Tribe entered the Law School in the fall of 1963. He eventually did well—graduating magna cum laude—but his first-year grades weren’t good enough for him to gain a spot on the law review. His clerkship with Supreme Court Justice Potter Stewart proved to be his big break, and Tribe was offered a job as an assistant professor when it ended.

He’s been here ever since.

FROM POUND HALL TO THE HALLS OF CONGRESS

A reunion of Tribe students would bring together leading figures from both houses of Congress and the Judiciary, including Chief Justice John G. Roberts Jr. ’76; Rep. Barney Frank ’62, a 1977 Harvard Law grad; and Sen. Barack H. Obama, whom Tribe describes as “a political and rhetorical genius.”

He forged his strongest relationships with students who were also his research assistants. One of them, Columbia law professor Michael C. Dorf ’86, says that Tribe was “unusual in the trust he places in his research assistants.”

“Larry had more energy than the young 20-somethings that used to work for him,” Dorf says. “You’d leave something for him at two in the morning and by seven he’d have answered all your questions and have 10 more for you to answer. Then you’d seem him in class and he’d be perfectly prepared with material that had just been handed down by the court a week before.”

Georgetown law professor Peter J. Rubin, another of his former research assistants, says: “Harvard has an outstanding law faculty, but there are a few people who have stood out. The ones who truly have, I would say, are Joseph Story and Felix Frankfurter, the Supreme Court justices, and Larry Tribe.”

THE HONORABLE COURT

At 65, and with a Republican in the White House, Tribe’s chances at the Supreme Court bench are next to nil. He was considered a contender in the Clinton years, but Senate Republicans would have fiercely resisted his nomination: Clinton aides conducted a head-count of the Senate, Tribe says, and they concluded that he could have been confirmed but that he would have faced “a bloodbath of opposition.”

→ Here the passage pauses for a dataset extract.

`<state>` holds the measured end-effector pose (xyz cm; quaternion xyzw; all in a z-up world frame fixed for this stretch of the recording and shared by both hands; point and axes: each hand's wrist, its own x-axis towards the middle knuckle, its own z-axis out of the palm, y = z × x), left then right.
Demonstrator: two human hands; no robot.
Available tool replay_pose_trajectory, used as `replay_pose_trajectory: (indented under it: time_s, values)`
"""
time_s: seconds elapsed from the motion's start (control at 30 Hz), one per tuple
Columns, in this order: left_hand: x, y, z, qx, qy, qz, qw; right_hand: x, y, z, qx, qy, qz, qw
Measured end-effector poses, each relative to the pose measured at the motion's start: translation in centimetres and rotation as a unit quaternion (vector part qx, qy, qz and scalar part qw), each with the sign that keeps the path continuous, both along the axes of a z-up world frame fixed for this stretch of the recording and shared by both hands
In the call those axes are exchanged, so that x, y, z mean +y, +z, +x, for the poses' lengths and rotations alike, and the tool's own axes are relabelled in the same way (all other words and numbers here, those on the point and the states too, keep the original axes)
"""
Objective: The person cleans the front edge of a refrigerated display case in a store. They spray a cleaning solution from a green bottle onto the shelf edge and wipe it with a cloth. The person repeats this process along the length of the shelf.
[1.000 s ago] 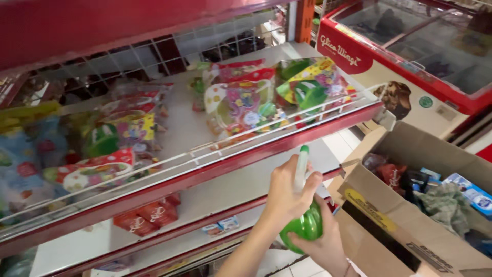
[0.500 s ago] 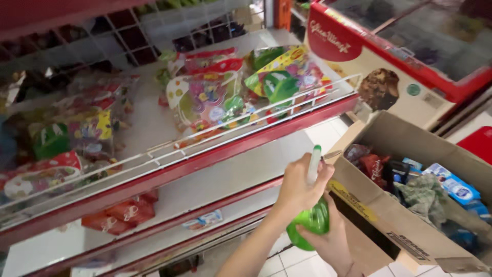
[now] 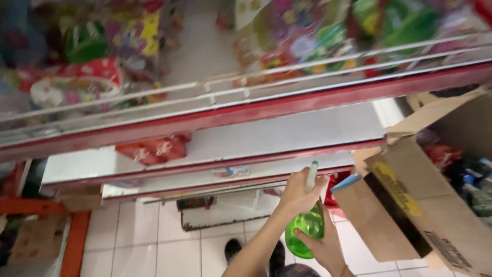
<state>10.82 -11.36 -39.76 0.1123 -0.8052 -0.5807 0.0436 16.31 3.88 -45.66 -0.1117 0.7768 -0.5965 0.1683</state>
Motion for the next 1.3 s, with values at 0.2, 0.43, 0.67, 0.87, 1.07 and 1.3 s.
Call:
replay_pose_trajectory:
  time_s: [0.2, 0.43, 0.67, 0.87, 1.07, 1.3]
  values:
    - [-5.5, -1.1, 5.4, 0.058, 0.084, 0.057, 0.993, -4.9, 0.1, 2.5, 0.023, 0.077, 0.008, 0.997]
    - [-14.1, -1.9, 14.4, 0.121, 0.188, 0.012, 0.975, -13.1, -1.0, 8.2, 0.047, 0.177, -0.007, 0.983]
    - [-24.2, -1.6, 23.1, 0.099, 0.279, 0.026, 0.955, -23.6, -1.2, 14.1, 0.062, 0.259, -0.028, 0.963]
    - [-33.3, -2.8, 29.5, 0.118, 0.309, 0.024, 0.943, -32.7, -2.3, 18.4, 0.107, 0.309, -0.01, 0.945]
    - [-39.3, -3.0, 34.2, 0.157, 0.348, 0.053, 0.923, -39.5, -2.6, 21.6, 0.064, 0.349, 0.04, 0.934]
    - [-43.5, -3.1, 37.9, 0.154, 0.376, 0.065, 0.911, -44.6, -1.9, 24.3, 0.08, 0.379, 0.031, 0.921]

Despite the fact that he has never donned judicial robes, he certainly has left his mark on the court’s jurisprudence.

He played a key role in blocking President Reagan’s attempt to put staunchly conservative Robert Bork on the bench—a role that earned Tribe lasting enemies among Senate Republicans.

And he argued the famous 1986 case Bowers v. Hardwick, urging the court to invalidate a Georgia anti-sodomy law that, Tribe said, violated his gay client’s fundamental right to private sexual association. Tribe lost, but he was redeemed 17 years later when, sitting in a packed courtroom, he heard Justice Anthony Kennedy say, “Bowers was not correct when it was decided, and it is not correct today.”

‘I FEEL SAFE AGAIN’

If his predecessor Cox—who continued teaching into his 70s—is any guide, Tribe will likely remain at Harvard for many more years. His popularity among students isn’t waning—even after he admitted 80 to his constitutional law class this year, 150 were left on the wait list. And next year he will take on a brand new teaching challenge: a dozen Harvard undergraduates in a class called “Sex, Love, and Death in American Law.”

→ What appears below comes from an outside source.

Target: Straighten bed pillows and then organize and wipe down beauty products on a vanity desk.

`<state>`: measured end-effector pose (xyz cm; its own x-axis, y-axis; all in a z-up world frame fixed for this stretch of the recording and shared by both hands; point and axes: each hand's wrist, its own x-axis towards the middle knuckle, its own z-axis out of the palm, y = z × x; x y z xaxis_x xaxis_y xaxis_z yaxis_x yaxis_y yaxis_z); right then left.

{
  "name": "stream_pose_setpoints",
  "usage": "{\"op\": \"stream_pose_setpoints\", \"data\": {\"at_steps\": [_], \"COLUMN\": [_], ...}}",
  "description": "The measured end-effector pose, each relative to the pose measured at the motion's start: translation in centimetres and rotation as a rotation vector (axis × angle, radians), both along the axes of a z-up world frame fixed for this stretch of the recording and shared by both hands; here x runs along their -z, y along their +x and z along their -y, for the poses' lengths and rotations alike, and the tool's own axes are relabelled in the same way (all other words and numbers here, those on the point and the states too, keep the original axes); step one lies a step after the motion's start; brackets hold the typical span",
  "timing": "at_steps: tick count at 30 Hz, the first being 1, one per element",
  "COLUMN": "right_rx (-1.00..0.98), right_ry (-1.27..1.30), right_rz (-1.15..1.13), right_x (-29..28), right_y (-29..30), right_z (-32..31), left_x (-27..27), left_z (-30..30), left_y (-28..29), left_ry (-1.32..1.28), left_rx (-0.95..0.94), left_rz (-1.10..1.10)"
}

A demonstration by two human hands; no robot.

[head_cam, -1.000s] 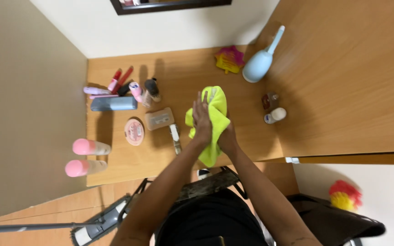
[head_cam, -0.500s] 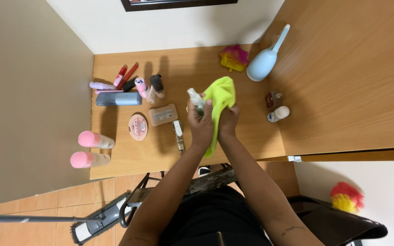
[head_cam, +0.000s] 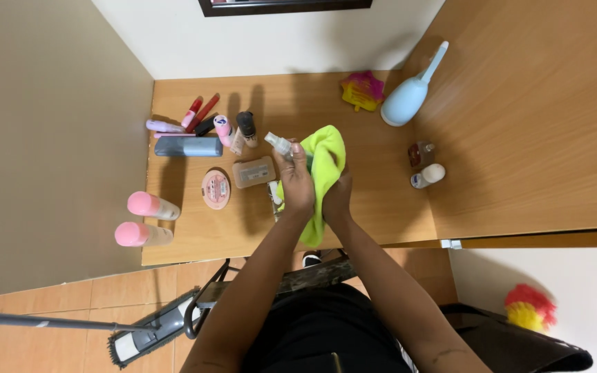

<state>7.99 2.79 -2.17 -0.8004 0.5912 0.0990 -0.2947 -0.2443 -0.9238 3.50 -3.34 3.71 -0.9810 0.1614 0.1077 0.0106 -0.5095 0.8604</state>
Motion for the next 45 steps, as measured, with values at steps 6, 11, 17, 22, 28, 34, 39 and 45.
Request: {"op": "stream_pose_setpoints", "data": {"at_steps": [6,11,17,22,28,34,39,45], "right_rx": [0.019,-0.056,-0.122,-0.133,-0.136,-0.087,-0.134,-0.302], "right_ry": [-0.142,-0.385,-0.397,0.281,0.578,0.324,-0.307,0.141], "right_rz": [-0.033,-0.100,-0.119,-0.016,0.077,0.049,0.202,0.026], "right_x": [-1.9,-3.0,-5.4,-7.3,-7.4,-8.5,-6.8,-6.5], "right_y": [-1.0,-1.1,-1.0,-0.4,-1.0,-1.8,-1.8,1.1], "right_z": [-0.3,-0.4,1.9,4.3,3.8,2.8,1.1,4.2], "left_x": [3.2,3.8,1.2,5.5,3.8,-0.5,0.0,5.0], "left_z": [0.4,3.1,7.8,6.9,5.4,4.8,5.3,6.0], "left_y": [-0.6,-2.5,-4.3,-5.0,-3.4,-1.6,-3.4,-6.9], "left_ry": [-0.014,0.403,0.375,0.644,0.528,0.304,0.416,0.495], "left_rx": [-0.080,0.079,0.068,0.264,0.366,0.278,0.297,0.050], "left_rz": [0.029,0.439,0.240,0.241,0.319,0.296,0.359,0.091]}}
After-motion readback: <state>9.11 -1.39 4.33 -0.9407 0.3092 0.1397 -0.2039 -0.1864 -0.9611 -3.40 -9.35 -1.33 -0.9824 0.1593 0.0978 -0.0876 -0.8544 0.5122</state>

He says he finds time off to be hazardous—while he’s never missed a class due to illness, he was dogged by health woes during his 2005-2006 sabbatical.

“I had three abdominal surgeries, a back surgery, and a heart attack,” Tribe says. “Now that I’m back to teaching, I feel safe again.”

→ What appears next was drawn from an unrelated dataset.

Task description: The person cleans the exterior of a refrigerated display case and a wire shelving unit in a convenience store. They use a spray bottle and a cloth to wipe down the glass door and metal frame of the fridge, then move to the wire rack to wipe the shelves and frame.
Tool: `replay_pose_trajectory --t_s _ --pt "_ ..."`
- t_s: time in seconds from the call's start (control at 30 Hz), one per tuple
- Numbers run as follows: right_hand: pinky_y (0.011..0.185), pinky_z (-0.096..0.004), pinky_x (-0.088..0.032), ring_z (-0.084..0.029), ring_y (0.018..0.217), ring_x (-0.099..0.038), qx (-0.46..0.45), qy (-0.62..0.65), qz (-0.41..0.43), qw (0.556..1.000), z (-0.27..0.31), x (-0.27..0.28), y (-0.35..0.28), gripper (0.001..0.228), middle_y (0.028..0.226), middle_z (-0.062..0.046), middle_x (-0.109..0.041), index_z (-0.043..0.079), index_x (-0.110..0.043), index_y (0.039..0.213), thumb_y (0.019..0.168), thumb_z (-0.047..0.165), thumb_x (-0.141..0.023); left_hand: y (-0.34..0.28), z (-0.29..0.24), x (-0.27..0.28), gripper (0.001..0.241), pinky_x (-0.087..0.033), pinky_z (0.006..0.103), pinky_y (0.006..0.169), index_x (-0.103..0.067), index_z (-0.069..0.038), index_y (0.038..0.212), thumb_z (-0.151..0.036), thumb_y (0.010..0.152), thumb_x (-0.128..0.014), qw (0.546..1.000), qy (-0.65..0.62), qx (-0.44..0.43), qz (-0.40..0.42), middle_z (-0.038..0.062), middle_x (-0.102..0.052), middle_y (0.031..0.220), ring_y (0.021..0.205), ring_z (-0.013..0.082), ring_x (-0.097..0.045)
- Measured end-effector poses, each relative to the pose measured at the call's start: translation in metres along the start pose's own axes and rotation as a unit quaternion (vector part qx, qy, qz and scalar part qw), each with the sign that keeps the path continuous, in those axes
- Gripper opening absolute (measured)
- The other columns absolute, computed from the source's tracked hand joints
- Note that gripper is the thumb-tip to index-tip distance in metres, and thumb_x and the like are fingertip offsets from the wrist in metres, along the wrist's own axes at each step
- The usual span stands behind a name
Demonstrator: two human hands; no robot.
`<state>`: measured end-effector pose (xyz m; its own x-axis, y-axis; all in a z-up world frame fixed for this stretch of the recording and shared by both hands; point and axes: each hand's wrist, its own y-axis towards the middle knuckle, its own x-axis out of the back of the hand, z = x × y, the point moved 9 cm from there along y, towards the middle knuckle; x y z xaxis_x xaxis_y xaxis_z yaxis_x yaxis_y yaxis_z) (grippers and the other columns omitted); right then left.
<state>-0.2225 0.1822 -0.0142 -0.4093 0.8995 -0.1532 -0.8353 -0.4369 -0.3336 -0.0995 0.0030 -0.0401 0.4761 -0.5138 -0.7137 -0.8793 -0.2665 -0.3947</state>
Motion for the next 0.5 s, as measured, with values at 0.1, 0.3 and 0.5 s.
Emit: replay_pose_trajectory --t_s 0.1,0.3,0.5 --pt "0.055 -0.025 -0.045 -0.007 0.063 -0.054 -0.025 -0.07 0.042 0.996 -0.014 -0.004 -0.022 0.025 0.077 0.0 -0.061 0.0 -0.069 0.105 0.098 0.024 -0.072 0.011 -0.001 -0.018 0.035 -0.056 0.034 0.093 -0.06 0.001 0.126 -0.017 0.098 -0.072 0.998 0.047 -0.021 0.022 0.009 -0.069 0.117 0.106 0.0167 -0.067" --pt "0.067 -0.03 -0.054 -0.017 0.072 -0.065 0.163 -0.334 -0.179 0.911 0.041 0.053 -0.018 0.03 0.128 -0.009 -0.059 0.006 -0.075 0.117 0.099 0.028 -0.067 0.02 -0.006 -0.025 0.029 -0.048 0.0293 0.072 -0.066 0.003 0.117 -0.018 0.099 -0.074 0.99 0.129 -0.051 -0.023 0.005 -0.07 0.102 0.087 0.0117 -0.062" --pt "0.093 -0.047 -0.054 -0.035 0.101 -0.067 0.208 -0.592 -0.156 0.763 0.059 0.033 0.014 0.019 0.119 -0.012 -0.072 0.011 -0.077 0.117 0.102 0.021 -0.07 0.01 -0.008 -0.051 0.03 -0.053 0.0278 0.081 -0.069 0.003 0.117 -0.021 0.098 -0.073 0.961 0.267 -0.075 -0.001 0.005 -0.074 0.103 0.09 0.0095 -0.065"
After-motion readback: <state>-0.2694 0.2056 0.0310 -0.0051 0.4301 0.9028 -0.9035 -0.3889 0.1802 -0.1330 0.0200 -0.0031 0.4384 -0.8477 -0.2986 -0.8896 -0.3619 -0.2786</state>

While Tribe will speak at length about his litigation and activism, he’d just as rather talk about art—his wife, son, and daughter are all professional artists—and his family, especially his granddaughter.

But for at least the next year, his political activities—he’s been a harsh critic of the National Security Agency’s domestic spying program, for example—and scholarship are sure to keep him busy.

His new book of constitutional art is only one of his works in progress. He’s also forging ahead on an analysis of the Ninth Amendment.

This time, though, words are his medium.